Task details >> Review the material and extract every line in which the word "hand" occurs.

Segment Start: Dataset content

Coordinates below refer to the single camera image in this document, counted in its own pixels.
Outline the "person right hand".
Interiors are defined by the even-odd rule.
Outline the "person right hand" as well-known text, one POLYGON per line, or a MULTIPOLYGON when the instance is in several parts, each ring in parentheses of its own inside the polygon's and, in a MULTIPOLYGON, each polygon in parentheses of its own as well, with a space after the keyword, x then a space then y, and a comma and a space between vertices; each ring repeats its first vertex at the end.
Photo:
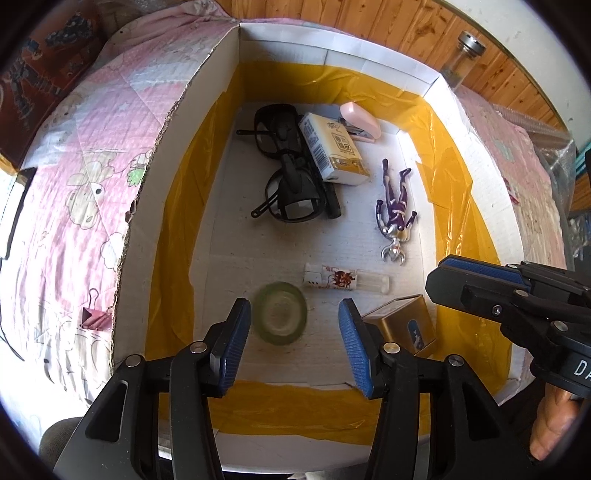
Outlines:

Segment End: Dataset content

Solution to this exercise >>
Outline the "person right hand".
Outline the "person right hand" as well-known text, one POLYGON per line, or a MULTIPOLYGON when the instance is in several parts, each ring in parentheses of its own inside the polygon's and, in a MULTIPOLYGON, each polygon in parentheses of its own as well, with a space after the keyword, x then a space then y, and a comma and a space between vertices; each ring repeats its first vertex at the end.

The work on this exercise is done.